— TASK —
The answer must give back every line of the data exactly, with no pictures.

↓

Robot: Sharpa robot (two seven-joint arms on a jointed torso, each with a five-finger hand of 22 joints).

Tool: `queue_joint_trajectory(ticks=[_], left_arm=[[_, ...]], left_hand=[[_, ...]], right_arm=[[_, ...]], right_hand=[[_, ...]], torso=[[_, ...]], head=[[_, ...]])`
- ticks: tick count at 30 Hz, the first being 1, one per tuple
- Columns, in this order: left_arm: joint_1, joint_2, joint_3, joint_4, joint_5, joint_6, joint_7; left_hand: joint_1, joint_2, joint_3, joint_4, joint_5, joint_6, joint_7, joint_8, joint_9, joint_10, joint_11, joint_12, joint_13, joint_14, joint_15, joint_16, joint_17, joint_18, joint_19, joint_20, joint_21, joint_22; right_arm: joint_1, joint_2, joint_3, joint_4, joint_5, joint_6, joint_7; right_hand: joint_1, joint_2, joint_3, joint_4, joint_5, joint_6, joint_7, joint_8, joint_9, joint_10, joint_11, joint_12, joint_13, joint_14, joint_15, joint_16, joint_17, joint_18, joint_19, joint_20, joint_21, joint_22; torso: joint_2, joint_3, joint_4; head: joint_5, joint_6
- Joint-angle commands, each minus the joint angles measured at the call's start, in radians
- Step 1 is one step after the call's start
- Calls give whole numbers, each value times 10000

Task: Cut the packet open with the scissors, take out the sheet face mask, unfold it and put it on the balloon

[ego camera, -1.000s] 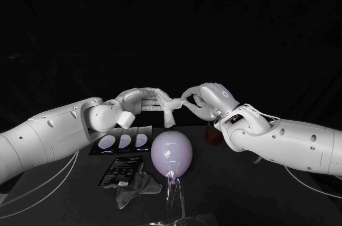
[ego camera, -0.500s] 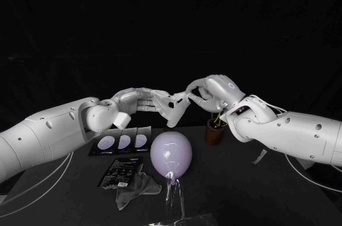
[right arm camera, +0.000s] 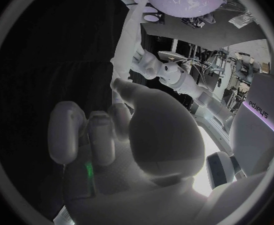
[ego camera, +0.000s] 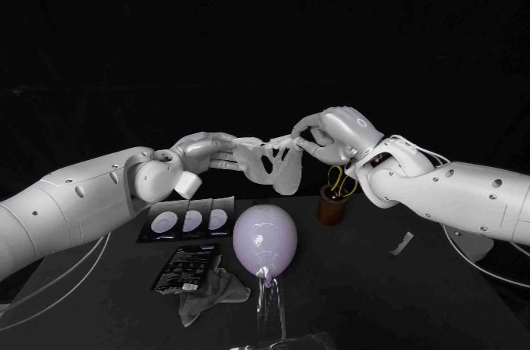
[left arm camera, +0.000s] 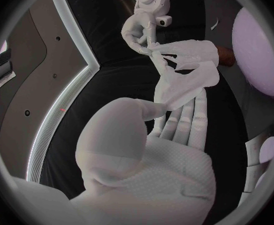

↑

— OUTPUT FOR THIS TASK —
Robot: Sharpa robot (two seven-joint arms on a jointed torso, each with a five-finger hand of 22 joints).

Tool: `queue_joint_trajectory(ticks=[_], left_arm=[[_, ...]], left_hand=[[_, ...]], right_arm=[[_, ...]], right_hand=[[_, ...]], torso=[[_, ...]], head=[[_, ...]])`
- ticks: tick count at 30 Hz, the first being 1, one per tuple
- Columns, in this order: left_arm: joint_1, joint_2, joint_3, joint_4, joint_5, joint_6, joint_7; left_hand: joint_1, joint_2, joint_3, joint_4, joint_5, joint_6, joint_7, joint_8, joint_9, joint_10, joint_11, joint_12, joint_13, joint_14, joint_15, joint_16, joint_17, joint_18, joint_19, joint_20, joint_21, joint_22; right_arm: joint_1, joint_2, joint_3, joint_4, joint_5, joint_6, joint_7; right_hand: joint_1, joint_2, joint_3, joint_4, joint_5, joint_6, joint_7, joint_8, joint_9, joint_10, joint_11, joint_12, joint_13, joint_14, joint_15, joint_16, joint_17, joint_18, joint_19, joint_20, joint_21, joint_22; torso: joint_2, joint_3, joint_4; head: joint_5, joint_6
- Joint-angle commands, each minus the joint angles measured at the call's start, in radians
- Step 1 is one step after the call's start
- Calls give whole numbers, each value times 10000

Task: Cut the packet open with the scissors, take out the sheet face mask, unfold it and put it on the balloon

[ego camera, -1.000s] 
[ego camera, -0.500s] 
[right arm camera, +0.000s] 
[ego camera, +0.000s] 
[left arm camera, +0.000s] 

With this, the output is complete.